Nettleton had just returned to his North Las Vegas home on Nov. 19, 2009, from his late shift at the Bolden Area Command when he was gunned down.
Then 18-year-old Prentice Marshall approached with a Glock semi-automatic pistol in his hand. A firefight ensued in the garage, while Nettleton’s 2-year-old son, Tanner, and 2-month-old daughter, Quinn, along with his wife, Danielle, and mother, Deborah Austern, were inside the home.
Police at the time described the crime as a random robbery attempt that lead to Nettleton’s killing.
Almost six years after the slaying, Marshall, who had been facing the death penalty, pleaded guilty in June to murder and robbery charges.
His father, Richard Nettleton, said his son also was a Marine, husband, father, brother and friend.
“My son was taught compassion for people, which obviously the defendant will never know what that means,” he said.
Prosecutor Pamela Weckerly called the killing “so callous, so unnecessary.”
In handing down the sentence, District Judge Jessie Walsh noted that Nettleton was “gunned down in the sanctity of his home.”
Marshall declined to speak on Wednesday during the sentencing.
Marshall admitted to each of the eight counts alleged, including first-degree murder, robbery and burglary in connection with the killing.

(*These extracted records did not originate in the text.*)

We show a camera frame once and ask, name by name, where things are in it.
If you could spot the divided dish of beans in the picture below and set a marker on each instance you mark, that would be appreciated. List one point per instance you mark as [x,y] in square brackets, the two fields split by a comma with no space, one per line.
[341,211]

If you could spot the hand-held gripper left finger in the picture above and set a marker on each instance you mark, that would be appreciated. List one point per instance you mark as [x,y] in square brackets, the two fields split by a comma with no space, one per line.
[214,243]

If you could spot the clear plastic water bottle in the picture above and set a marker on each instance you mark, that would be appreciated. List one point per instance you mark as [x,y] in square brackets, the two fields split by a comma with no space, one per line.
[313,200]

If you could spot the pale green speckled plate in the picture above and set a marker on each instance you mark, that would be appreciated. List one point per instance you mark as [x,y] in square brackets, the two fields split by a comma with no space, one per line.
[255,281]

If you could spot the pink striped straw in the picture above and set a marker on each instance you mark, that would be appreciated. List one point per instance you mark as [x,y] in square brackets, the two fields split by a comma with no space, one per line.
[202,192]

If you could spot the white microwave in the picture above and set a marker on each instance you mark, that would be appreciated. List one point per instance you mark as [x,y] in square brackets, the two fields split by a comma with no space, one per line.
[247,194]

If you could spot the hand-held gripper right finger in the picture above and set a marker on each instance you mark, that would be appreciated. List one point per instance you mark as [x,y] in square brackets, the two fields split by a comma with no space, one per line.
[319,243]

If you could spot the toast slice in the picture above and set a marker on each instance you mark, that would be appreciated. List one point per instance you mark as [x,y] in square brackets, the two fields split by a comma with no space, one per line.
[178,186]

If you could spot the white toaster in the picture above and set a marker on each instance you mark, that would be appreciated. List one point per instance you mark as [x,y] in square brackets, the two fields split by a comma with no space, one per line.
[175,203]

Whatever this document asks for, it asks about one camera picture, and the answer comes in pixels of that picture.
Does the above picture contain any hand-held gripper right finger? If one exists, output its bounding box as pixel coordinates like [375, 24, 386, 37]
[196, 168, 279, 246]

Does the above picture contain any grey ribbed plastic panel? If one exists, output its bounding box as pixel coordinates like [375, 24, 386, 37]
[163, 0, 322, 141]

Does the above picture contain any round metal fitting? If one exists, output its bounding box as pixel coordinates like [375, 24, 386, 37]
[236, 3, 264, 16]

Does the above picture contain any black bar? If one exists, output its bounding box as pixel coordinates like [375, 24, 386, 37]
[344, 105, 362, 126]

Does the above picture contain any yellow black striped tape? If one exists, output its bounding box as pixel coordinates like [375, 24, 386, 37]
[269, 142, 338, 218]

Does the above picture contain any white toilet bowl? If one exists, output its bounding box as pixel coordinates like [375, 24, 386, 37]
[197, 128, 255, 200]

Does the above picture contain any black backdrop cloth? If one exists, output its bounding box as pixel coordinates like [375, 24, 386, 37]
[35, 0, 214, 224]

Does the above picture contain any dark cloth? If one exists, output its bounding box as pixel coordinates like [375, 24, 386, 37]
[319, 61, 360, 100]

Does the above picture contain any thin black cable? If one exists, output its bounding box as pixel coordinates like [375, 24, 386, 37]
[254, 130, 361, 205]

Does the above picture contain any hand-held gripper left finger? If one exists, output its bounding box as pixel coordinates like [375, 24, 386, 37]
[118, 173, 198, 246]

He admitted to two counts that were related to the carjacking of a 2005 Ford Mustang that occurred at a convenience store two days before Nettleton was killed. Another count tied Marshall to a robbery that occurred 30 minutes before the fatal shooting.
Prosecutors have said that Marshall and three others — Saul Williams Jr., Quadrae Scott and Adrian Pena — were driving around with criminal intentions when they saw an open garage door at Nettleton’s North Las Vegas home.
Prosecutors said Marshall was a member of the Wood Street gang, and that the shooting highlighted the danger of gang activity.
Marshall’s lawyers said he could still appeal District Judge Jessie Walsh’s ruling on a statement Marshall made while hospitalized. If he wins that appeal, he could be granted a trial.
Borthers Emmitt and Michael Ferguson, who lived in the same house with Williams, pleaded guilty in 2011 to felony accessory to murder for hiding the murder weapon in their attic.
Scott pleaded guilty to second-degree murder in 2012, and Pena later pleaded guilty to second-degree murder, robbery and attempted robbery. Williams is still awaiting trial.